En ville

L’union des copropriétaires fait leur force

Sept habitants du centre-ville ont monté le « Collectif des copropriétés de Saint-Denis » en 2014 pour pouvoir réagir face aux syndics véreux, aux marchands de sommeil ou aux commerçants indélicats.
Dans cet immeuble de Pleyel, les agissements du gérant du restaurant en rdc ont grévé le budget de la copro
Dans cet immeuble de Pleyel, les agissements du gérant du restaurant en rdc ont grévé le budget de la copro

Posséder un logement dans un immeuble en copropriété peut occasionner bien des tracas. Notamment à Saint-Denis où les plus malchanceux des petits propriétaires doivent se colleter syndic véreux et marchand de sommeil, un tandem redoutable surtout à l’œuvre dans les quartiers anciens. Quels recours, quelles précautions ? Pour s’entraider, croiser leurs expériences, sept habitants du centre-ville ont créé en juin 2014 le « Collectif des copropriétés de Saint-Denis ». Au fil des réunions convoquées tous les deux mois, de nouveaux participants sont venus s’y joindre avec des questions et témoignages qui ont alimenté l’ordre du jour. 


Les syndics, et leurs nouvelles obligations au titre de la loi Alur (contrat type, honoraires, etc.), les recours contre les propriétaires mauvais payeurs, etc. Et deux récits sur les déboires causés par des commerces en rez-de-chaussée ont décidé le collectif à y consacrer une réunion, la septième et dernière en date, et à y convier les élus concernés. C’était le 11 juin à la bourse du travail, avec une vingtaine de participants, dont Emmanuel. « On est en procédure contre une boucherie. » Il raconte le bruit du billot « de 8 h à 22 h, sept jours sur sept », « l’odeur qui se diffuse dans la cage d’escalier », des travaux effectués sans autorisation par le commerçant avec la complicité de l’ancien syndic, de ses charges impayées… Les contentieux seraient aujourd’hui en passe d’être résolus.


Charges impayées et logements subdivisés

Rien de tel avec le gérant du restaurant dont Samia énumère les méfaits.
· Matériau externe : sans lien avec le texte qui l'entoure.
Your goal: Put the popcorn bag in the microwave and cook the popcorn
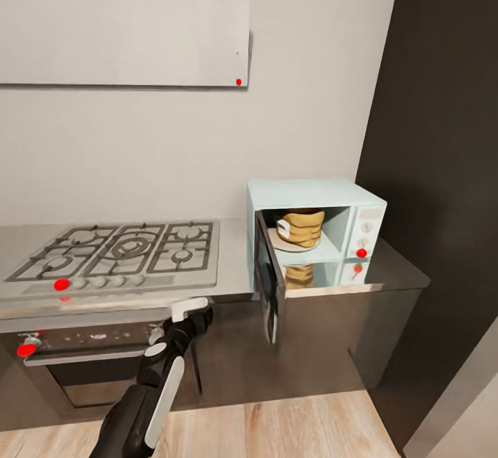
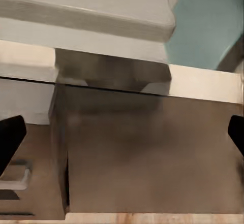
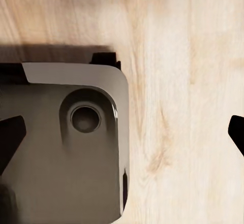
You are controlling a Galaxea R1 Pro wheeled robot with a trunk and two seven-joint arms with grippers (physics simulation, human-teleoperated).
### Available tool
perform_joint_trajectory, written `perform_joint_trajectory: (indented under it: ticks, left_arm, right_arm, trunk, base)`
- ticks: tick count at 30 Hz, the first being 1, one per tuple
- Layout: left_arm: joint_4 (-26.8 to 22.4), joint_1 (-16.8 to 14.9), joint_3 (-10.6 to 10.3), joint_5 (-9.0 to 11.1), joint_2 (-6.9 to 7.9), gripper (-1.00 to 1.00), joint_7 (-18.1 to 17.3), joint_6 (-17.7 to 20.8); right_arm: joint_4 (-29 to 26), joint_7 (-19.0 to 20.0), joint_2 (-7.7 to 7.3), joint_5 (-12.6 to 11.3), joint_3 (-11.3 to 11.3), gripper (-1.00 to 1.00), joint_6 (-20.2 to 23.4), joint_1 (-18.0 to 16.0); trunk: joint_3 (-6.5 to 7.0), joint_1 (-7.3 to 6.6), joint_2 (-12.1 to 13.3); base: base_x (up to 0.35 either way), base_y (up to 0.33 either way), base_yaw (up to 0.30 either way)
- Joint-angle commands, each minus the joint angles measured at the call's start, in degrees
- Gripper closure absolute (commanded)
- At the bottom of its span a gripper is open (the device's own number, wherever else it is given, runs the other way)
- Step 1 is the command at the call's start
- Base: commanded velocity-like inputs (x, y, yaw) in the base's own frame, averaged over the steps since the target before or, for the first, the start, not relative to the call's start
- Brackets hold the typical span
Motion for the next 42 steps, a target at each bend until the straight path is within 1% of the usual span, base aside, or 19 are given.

Dans le petit immeuble du quartier Pleyel, où elle a acquis un appartement en 1996, elle fait état elle aussi de travaux effectués à l’insu de l’administration comme des copropriétaires, en connivence avec un syndic notoirement connu à Saint-Denis. « Aujourd’hui, signale-t-elle, nous sommes gérés par un syndic qui nous soutient dans nos actions. » Mais les charges non acquittées – plus de 50 000 euros – ont grevé le budget de la copropriété qui a dû supporter « le coût exorbitant des procédures » pour leur recouvrement. 

Sans résultat encore. Également poursuivi par le propriétaire du fonds de commerces dont il ne paie plus aucun loyer, le restaurateur aurait subdivisé pour les louer les deux appartements qu’il a achetés dans l’immeuble. Une prédation sur tous les fronts. Que faire ?La création d’un groupe de travail, notamment pour informer des procédures, est envisagée par la Ville, déclarait au soir de la réunion Nicolas Laurent, chargé de mission sur le commerce au cabinet du maire. Avec Philippe Caro, élu au logement, est également évoquée une nouvelle « instance de conseil et de médiation » qui pourrait s’ajouter aux missions de la Maison de l’habitat. 

Cette structure publique née du PNRQAD (Programme national de requalification des quartiers anciens dégradés) se cantonnant pour l’heure à la résorption de l’insalubrité dans l’habitat. Toute activité dans un immeuble résidentiel peut être source de conflit. Jean en livre pour exemple une facture de 6 000 euros pour une porte d’entrée, qui sert aussi d’accès au cabinet du professionnel indépendant installé dans sa copropriété. Mais ce pilier du collectif a déjà en tête « les actions de groupe » à mener contre certains syndics. Un, en particulier, est dans leur ligne de mire.